For law-abiding Mexican citizens, buying guns illegally is often the most convenient option. Mexico’s only gun store is located on an army base in the nation’s capital, where it’s guarded by soldiers, and Mexican officials issue fewer than 50 gun permits per year. By contrast, the Bureau of Alcohol, Tobacco, and Firearms (ATF) listed more than 50,000 gun dealers in the United States in 2020, which includes gun and pawn shops, large chain stores such as Walmart, and individuals who are registered to sell at gun shows. And there have been more than 23 million firearm background checks initiated in 2022 in United States, according to the National Instant Criminal Background Check System.

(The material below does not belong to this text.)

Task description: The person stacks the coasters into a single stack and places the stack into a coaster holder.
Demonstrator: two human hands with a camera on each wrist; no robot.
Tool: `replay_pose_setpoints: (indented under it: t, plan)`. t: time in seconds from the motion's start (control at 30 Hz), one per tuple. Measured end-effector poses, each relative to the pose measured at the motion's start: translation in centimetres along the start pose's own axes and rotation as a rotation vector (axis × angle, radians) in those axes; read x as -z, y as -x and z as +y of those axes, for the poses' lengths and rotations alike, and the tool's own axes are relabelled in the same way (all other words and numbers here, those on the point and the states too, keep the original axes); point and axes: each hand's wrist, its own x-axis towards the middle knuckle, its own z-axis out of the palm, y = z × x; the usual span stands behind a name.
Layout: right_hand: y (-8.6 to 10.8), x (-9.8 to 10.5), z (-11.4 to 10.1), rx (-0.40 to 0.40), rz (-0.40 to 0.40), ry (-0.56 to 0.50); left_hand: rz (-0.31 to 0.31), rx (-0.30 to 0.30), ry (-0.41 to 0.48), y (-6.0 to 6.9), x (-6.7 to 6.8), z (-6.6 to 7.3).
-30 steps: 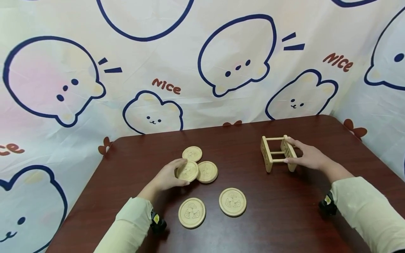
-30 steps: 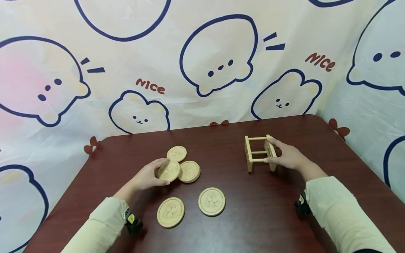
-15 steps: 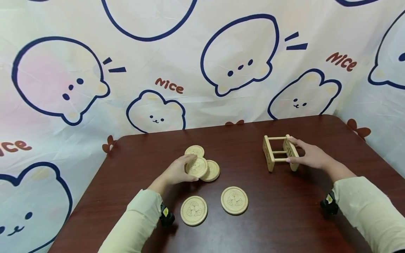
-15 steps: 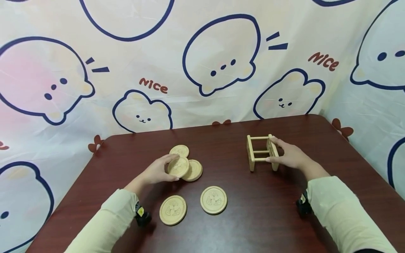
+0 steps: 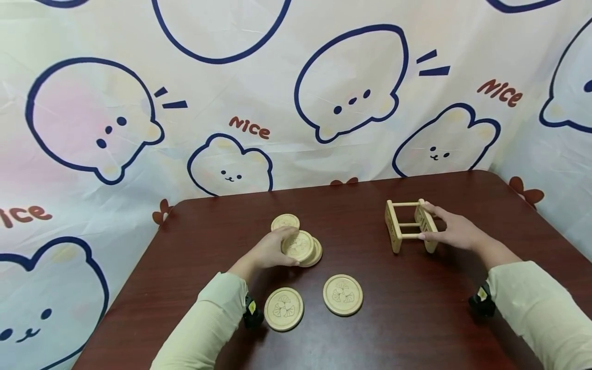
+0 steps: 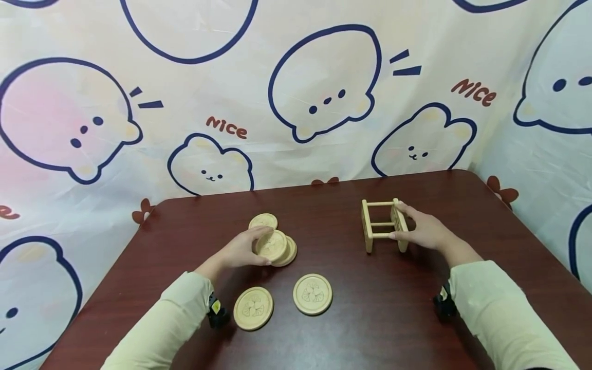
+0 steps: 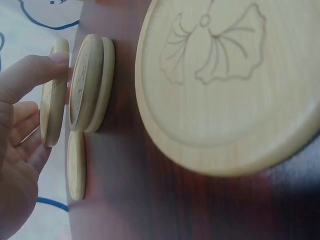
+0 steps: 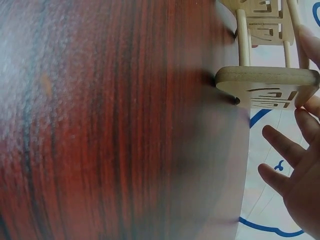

The ATF also estimates that 70 percent of guns recovered in Mexico between 2014 and 2018 came from the United States. Today, the Mexican government wants US gun manufacturers to pay for the harm they say their weapons have caused. Last year, Mexico filed a $10 billion lawsuit against US gun companies, holding them responsible for the half million guns they argue are trafficked into Mexico from the United States each year. (Jusionyte suspects that number is closer to 200,000.) The suit was recently dismissed by a federal judge, but Mexican officials plan to appeal. The country filed another lawsuit last month against a group of gun dealers based in Arizona.
Jusiontye says three key events have driven the spike in illegal gun trafficking and violence in Mexico over the past two decades. First, the political party that had run the country for 71 years, the Institutional Revolutionary Party, or PRI, lost its first national election in 2000, disrupting the “entrenched patronage” between government officials and crime bosses and escalating competition among organized crime networks. Then came the tightening of the US borders after 9/11, forcing drug suppliers to buy more guns to compete for fewer, less regulated smuggling routes. Finally, in 2004, Congress allowed the assault weapon ban to expire in the United Sates, fostering the proliferation of high-powered arms.
“All of these things came together,” says Jusionyte. “It was just perfect storm.”
But in addition to cataloguing how glaring policy failures, corruption, and weak gun laws in the United States drive “levels of violence exponentially due to the presence of these powerful guns from the United States,” Jusionyte weaves through the pages of her manuscript a deeply personal tale. She hopes her narrative, centered on those caught in a system of violence, will help readers understand how the illicit gun trade devastates countless lives and how many turn to guns for survival.
“For me, perhaps one of the biggest takeaways is just how difficult it is to distinguish between a victim of violence from the perpetrator of violence, because a lot of these people were victimized and then became perpetrators themselves.”
“Exit Wounds” is just the latest in a series of hands-on scholarly work by the author. While working as a journalist and researching her first book, Savage Frontier: Making News and Security on the Argentine Border (University of California Press, 2015), Jusionyte helped a local fire department rescue flood victims during a violent storm, an event that led her to become a certified emergency medical technician, paramedic, and wildland firefighter. In her book Threshold: Emergency Responders on the US–Mexico Border (University of California Press, 2018), Jusionyte drew on her volunteer efforts at a fire department in Arizona and a migrant aid center in Sonora, Mexico, to better understand how workers in both countries have experienced the security build-up along the border.
She sees her scholarship and her role as a volunteer EMT/paramedic as equally important in her efforts to make a difference. As she prepares to submit her manuscript, she is also busy making plans to head back to work at the migrant aid center on the border next summer.
“It’s not enough, not enough,” Jusionyte says, as her voice trails off. “I am going to do more.”
Colleen Walsh is a freelance writer.